General characteristics
- Class & type: Gleaves-class destroyer
- Displacement: 1,630 tons
- Length: 348 ft 3 in (106.15 m)
- Beam: 37 ft 0 in (11.28 m)
- Draft: 11 ft 10 in (3.61 m)
- Propulsion: 50,000 shp (37,000 kW);; 4 boilers;; 2 propellers;
- Speed: 37.4 knots (69 km/h)
- Range: 6,500 nmi (12,000 km; 7,500 mi) at 12 kn (22 km/h; 14 mph)
- Complement: 16 officers, 260 enlisted
- Armament: 4 × 5 in (127 mm)/38-caliber dual-purpose gun; 4 × Bofors 40 mm guns guns; 7 × Oerlikon 20 mm cannons,; 5 × 21 in (533 mm) torpedo tubes (5 Mark 15 torpedoes); 6 × K-gun depth charge projectors,; 2 × depth charge tracks;

= USS Earle =

Gleaves-class destroyer

USS Earle (DD-635/DMS-42), a , is the only ship of the United States Navy to be named for Rear Admiral Ralph Earle.

Earle was launched on 10 December 1941 by Boston Navy Yard; sponsored by Mrs. John F. Hines Jr., daughter of Rear Admiral Earle; and commissioned on 1 September 1942.

==Service history==
Between 12 December 1942 and 28 April 1943, Earle escorted three convoys carrying essential men and supplies to Casablanca. On her first voyage, she made two night attacks on surfaced submarines. Sailing from Norfolk on 8 June she arrived at Oran on 22 June to prepare for the invasion of Sicily, and screened the transport area off Scoglitti on 10 July. Two days later she carried on an inspection of the beach area, and then served on escort duty between north Africa ports and Sicily until 11 August when she got underway for New York, arriving the 22nd.

From 6 December 1943 to 1 May 1944, Earle escorted convoys between Boston and New York and the United Kingdom, making four such voyages.
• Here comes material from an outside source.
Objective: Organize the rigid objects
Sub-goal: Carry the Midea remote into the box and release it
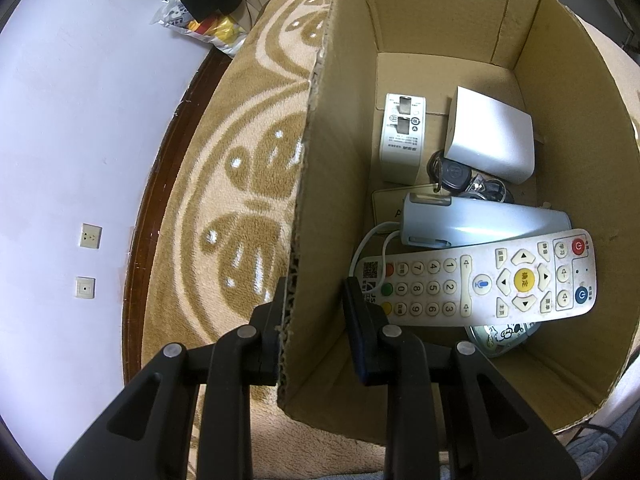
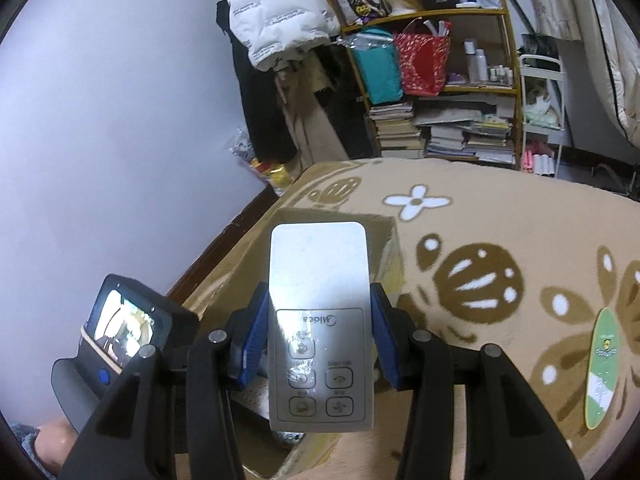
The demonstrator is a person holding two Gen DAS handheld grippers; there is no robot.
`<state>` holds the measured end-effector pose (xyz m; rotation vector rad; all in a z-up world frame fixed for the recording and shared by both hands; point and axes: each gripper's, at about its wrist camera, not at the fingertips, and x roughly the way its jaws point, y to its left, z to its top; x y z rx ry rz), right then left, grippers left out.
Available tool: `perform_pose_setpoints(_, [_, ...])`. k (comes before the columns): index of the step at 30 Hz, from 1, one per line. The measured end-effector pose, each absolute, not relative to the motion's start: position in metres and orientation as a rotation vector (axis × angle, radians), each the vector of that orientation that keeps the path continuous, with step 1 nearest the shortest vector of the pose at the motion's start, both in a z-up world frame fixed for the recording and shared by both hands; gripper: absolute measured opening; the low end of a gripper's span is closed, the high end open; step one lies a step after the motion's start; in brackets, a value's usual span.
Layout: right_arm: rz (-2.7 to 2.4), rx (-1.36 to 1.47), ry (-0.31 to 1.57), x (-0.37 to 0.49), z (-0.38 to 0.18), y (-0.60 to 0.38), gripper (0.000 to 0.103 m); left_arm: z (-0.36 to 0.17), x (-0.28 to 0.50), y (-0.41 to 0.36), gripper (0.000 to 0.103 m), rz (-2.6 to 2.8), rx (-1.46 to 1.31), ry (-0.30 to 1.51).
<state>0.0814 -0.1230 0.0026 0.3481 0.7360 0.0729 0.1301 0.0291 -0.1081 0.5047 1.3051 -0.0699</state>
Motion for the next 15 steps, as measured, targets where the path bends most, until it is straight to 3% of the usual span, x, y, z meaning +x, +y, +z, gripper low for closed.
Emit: perform_pose_setpoints(15, [0.099,0.298,0.813,0.088,-0.027,-0.090,0.050,-0.108,0.131,0.031,0.025,-0.071,0.506,1.304])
She crossed to Naples, arriving 31 May for a summer of general escort duty and training in the Mediterranean between 19 November 1944 and 11 June 1945.
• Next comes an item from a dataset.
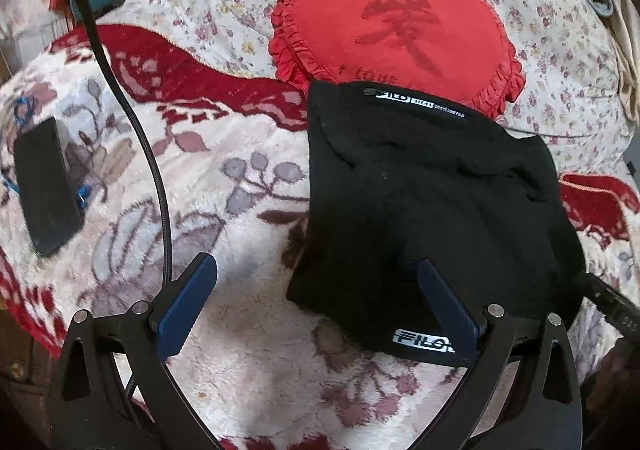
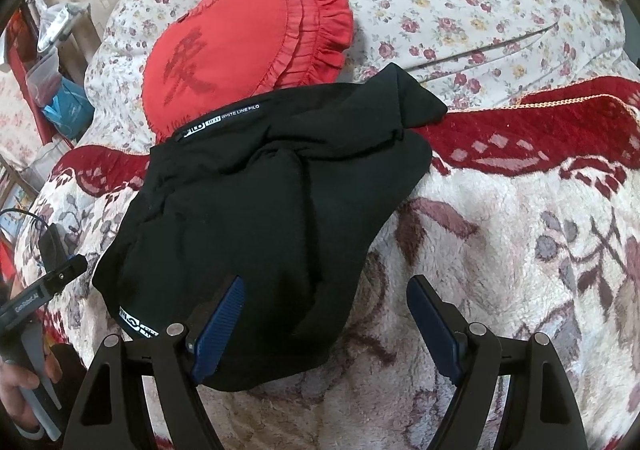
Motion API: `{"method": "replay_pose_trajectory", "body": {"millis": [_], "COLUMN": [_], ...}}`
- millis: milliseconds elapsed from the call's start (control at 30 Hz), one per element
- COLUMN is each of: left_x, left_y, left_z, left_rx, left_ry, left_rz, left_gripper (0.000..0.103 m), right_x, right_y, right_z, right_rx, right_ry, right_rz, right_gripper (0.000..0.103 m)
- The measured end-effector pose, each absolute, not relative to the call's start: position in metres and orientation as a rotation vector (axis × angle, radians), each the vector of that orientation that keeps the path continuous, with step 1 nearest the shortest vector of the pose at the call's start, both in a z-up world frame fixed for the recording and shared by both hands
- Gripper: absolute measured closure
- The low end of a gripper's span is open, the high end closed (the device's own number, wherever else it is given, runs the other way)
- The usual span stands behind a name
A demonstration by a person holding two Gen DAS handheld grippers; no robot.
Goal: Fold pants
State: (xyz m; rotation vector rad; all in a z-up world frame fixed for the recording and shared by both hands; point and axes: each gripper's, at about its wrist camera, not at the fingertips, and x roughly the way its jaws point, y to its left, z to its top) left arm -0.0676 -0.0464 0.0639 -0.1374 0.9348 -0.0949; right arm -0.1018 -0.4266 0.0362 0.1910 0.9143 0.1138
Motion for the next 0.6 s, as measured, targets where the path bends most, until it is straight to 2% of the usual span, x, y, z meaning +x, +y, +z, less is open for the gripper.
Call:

Earle arrived at Norfolk on 20 June 1945 for conversion to a destroyer minesweeper, and was reclassified DMS-42 on 23 June 1945. Ordered to the Pacific at the war's end, she left Norfolk 27 August and called at San Diego, Pearl Harbor, and Eniwetok before arriving at Okinawa on 15 October. She served in the Far East on occupation duty until 18 March 1946, sweeping minefields off Korea, later in a team directing Japanese minesweepers in their home waters. Arriving at San Francisco on 9 April, Earle was placed out of commission in reserve on 17 May 1947. Her classification reverted to DD-635, 15 July 1955.

Earle was stricken from the Naval Vessel Register on 1 December 1969, sold October 1970, and broken up for scrap.

==Awards==
Earle received two battle stars for World War II service.